Question Your Assumptions

 

Wrong WayAs Mary Jo & I were driving the other day to one of our speaking events, we were reminded of something we frequently tell students: Question your assumptions.

We were driving on Highway 69 and had been told that the highway made a jog in a little town. When it jogged to the left, we thought we were right on track. We didn’t realize that the highway also had a quick jag to go along with the jog.  Having missed that part, we happily sailed down the wrong highway thoroughly enjoying the scenery – but unfortunately it was the wrong scenery.

Down the road quite a ways, and still thinking we were on 69, we saw signs pointing to Highway 165 and some other towns. I asked Mary Jo where else this highway 165 went to as it looked like a nice highway. When Mary Jo looked at the map, the assumption that we were on the right road, led to the following wrong conclusions. That highway number just wasn’t on the map, and that section of the map didn’t even show the towns the road signs listed. We had even concluded the map was very accurate. Since there were only graveled roads and no paved roads marked on the map for that section of the highway we thought we were on, we also were led to believe that the nicely paved road taking off to the right must have been very recently paved, or maybe just paved close to the intersection and the rest a gravel road.

We never questioned our assumption that the map was right and that we were on the wrong road. It wasn’t until we saw the sign telling us how far it was to Pueblo, CO, that we even began to question our assumptions. Pueblo?? How could that be?? Highway 69 doesn’t go to Pueblo. We then looked at the map and saw the missed jag that went with the jog way back there. At that point, we turned around and ended up taking that nice highway we had wondered about. It at least went mostly the direction we wanted to go, albeit, the missed jag cost an hour of driving time. However, it was wonderful scenery on that nicely paved road.
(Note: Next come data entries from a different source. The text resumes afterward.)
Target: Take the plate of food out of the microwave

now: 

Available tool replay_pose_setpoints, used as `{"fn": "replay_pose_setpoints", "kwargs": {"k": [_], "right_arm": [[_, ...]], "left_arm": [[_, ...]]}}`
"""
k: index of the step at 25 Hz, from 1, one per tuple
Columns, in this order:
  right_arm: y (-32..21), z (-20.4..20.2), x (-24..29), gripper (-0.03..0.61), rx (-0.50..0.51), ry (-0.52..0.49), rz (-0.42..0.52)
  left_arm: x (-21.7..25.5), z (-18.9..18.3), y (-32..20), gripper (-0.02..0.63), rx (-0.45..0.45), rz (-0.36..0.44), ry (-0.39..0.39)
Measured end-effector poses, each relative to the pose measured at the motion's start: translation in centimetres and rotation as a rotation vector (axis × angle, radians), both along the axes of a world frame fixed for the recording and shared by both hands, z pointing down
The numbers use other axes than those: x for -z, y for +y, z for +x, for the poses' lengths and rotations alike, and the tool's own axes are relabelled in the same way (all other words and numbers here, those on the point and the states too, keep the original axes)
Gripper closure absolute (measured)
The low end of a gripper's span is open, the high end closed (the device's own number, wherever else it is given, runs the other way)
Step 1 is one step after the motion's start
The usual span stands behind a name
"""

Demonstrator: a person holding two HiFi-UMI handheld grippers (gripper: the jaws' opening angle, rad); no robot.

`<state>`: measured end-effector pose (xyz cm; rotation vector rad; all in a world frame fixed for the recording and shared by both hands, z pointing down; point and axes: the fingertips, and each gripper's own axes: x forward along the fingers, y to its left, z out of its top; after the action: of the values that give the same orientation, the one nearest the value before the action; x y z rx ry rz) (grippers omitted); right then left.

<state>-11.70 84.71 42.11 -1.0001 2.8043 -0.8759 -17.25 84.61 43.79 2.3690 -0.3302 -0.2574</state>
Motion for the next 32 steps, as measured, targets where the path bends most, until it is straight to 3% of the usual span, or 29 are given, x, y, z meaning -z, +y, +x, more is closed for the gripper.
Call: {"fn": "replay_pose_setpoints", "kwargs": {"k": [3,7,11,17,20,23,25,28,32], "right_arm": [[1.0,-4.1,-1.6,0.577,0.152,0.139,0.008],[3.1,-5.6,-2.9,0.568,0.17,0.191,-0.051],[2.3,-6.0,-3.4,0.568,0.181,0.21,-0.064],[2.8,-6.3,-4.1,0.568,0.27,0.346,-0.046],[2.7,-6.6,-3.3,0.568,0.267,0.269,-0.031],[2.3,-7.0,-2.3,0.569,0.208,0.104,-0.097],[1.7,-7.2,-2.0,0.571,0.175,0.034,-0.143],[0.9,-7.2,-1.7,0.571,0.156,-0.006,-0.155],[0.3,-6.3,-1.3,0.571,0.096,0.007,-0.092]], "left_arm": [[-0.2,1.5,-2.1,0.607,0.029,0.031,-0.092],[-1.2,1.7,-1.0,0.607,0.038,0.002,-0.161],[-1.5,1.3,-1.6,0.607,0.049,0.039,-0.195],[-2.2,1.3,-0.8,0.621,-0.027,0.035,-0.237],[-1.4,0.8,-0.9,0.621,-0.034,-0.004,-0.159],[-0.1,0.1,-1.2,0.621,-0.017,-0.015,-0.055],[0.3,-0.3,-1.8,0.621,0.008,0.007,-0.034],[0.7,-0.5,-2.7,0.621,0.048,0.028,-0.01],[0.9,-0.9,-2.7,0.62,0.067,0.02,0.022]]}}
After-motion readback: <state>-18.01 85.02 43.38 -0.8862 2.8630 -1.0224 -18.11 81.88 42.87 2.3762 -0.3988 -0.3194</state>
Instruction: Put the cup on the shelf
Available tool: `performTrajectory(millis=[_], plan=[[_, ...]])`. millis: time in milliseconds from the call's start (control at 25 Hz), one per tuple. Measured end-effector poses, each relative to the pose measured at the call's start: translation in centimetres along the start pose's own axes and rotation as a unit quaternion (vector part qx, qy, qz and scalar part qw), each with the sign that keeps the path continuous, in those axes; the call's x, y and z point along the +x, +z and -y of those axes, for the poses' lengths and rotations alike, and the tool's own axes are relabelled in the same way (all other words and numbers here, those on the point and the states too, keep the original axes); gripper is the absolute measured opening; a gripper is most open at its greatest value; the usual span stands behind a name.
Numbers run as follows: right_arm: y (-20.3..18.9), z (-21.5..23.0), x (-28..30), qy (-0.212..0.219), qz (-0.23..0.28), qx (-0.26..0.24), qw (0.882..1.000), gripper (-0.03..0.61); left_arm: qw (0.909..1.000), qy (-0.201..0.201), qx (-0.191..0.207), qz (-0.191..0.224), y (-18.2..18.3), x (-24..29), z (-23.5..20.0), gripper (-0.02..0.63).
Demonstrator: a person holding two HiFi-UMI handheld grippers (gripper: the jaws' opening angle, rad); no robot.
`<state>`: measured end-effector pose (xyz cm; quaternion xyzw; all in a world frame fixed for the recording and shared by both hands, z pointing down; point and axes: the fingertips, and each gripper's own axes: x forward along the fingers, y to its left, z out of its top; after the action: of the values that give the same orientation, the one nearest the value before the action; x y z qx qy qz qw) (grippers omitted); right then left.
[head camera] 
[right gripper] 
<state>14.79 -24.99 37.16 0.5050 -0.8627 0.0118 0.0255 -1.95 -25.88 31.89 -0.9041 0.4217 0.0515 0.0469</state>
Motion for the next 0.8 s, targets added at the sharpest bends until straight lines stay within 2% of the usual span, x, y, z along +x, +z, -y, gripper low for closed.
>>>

Needless to say, this illustrates the point to students we speak to. Question your assumptions. Don’t just assume that your teachers and professors are unbiased when it comes to their anti-religious statements and “facts.”  Don’t assume that that they have looked into the evidence for creation when they speak against it. Perhaps they are biased or had just assumed themselves that their own professors or authors they consult had given an unbiased presentation.

The Bible tells us to “examine all things.” That includes our assumptions. Don’t get led down the wrong road. Hold fast to the true North—Jesus Christ our Lord.